Repeat verbatim what the listing holds, but not its pictures.

____

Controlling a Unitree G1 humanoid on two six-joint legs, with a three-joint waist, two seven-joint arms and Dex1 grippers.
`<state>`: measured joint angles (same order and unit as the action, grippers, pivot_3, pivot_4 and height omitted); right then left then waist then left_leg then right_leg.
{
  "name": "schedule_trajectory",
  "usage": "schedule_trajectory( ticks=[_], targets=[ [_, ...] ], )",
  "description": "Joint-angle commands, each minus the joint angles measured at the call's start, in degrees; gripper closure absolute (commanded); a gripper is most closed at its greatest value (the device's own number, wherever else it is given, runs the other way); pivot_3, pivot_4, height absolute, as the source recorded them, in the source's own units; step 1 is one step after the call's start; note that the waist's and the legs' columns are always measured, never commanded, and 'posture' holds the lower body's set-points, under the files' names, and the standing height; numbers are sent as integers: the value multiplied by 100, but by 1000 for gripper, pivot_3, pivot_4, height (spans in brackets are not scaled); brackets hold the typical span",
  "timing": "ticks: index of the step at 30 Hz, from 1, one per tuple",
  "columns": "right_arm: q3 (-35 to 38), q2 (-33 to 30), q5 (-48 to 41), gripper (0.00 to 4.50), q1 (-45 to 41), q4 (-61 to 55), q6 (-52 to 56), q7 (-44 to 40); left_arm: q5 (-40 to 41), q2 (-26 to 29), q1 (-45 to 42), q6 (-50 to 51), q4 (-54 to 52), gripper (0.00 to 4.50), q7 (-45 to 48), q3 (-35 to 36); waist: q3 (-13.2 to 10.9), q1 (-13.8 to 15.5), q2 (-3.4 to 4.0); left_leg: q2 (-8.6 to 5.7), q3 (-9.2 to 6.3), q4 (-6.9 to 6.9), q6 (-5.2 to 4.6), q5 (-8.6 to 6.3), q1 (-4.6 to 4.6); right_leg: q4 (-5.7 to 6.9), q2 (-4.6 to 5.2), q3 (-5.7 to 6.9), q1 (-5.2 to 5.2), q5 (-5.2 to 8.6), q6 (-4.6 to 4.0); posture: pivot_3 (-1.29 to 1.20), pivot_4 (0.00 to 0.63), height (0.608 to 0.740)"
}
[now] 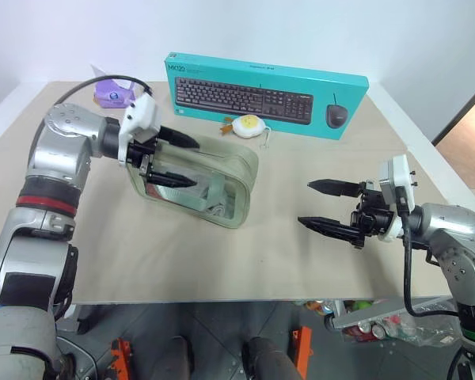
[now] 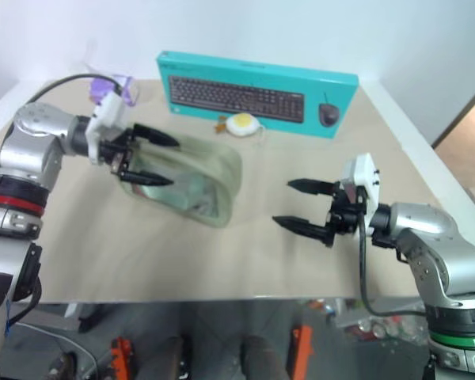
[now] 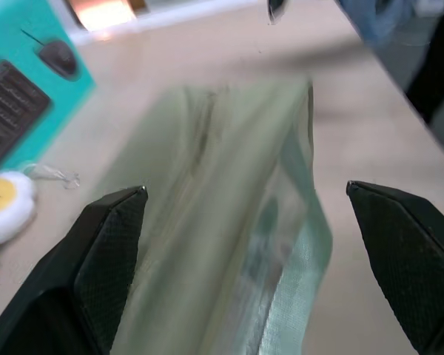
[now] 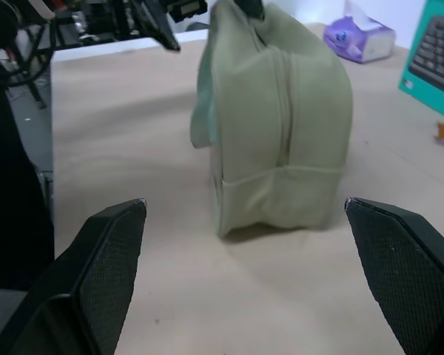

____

▶ _RESULT OF THIS EXERCISE_
Controlling a Unitree G1 humanoid on two six-joint legs, with a three-joint waist, two seven-joint arms and Dex1 grippers.
`<state>`: measured joint angles (same order and unit as the action, grippers, pivot_3, pivot_4 and height omitted); right then left then waist then left_leg then right_leg.
{
  "name": "schedule_trajectory",
  "usage": "schedule_trajectory( ticks=[_], targets=[ [_, ...] ], )",
  "description": "Joint-angle commands, each minus the joint angles measured at the call's start, in degrees; gripper closure absolute (commanded); a gripper is most closed at its greatest value (the device's own number, wherever else it is given, runs the other way); pivot_3, pivot_4, height absolute, as the source recorded them, in the source's own units; step 1 is one step after the call's start; note that the waist's and the legs' columns are always measured, never commanded, and 'posture' holds the lower body's set-points, under the files' names, and the standing height; numbers are sent as integers: the value multiplied by 100, but by 1000 for gripper, pivot_3, pivot_4, height (spans in brackets are not scaled); brackets hold the typical span",
  "timing": "ticks: index of the step at 30 Hz, from 1, one per tuple",
  "columns": "right_arm: q3 (-35 to 38), q2 (-33 to 30), q5 (-48 to 41), gripper (0.00 to 4.50), q1 (-45 to 41), q4 (-61 to 55), q6 (-52 to 56), q7 (-44 to 40); left_arm: q5 (-40 to 41), q2 (-26 to 29), q1 (-45 to 42), q6 (-50 to 51), q4 (-54 to 52), gripper (0.00 to 4.50), q7 (-45 to 48), q3 (-35 to 36); waist: q3 (-13.2 to 10.9), q1 (-13.8 to 15.5), q2 (-3.4 to 4.0); left_leg: q2 (-8.6 to 5.7), q3 (-9.2 to 6.3), q4 (-6.9 to 6.9), q6 (-5.2 to 4.6), q5 (-8.6 to 6.3), q1 (-4.6 to 4.6); right_leg: q4 (-5.7 to 6.9), q2 (-4.6 to 5.2), q3 (-5.7 to 6.9), q1 (-5.2 to 5.2), q5 (-5.2 to 8.6), q6 (-4.6 to 4.0); posture: pivot_3 (-1.29 to 1.20), pivot_4 (0.00 to 0.63), height (0.608 to 0.740)"
}
[now] 
[now] 
[now] 
[now] 

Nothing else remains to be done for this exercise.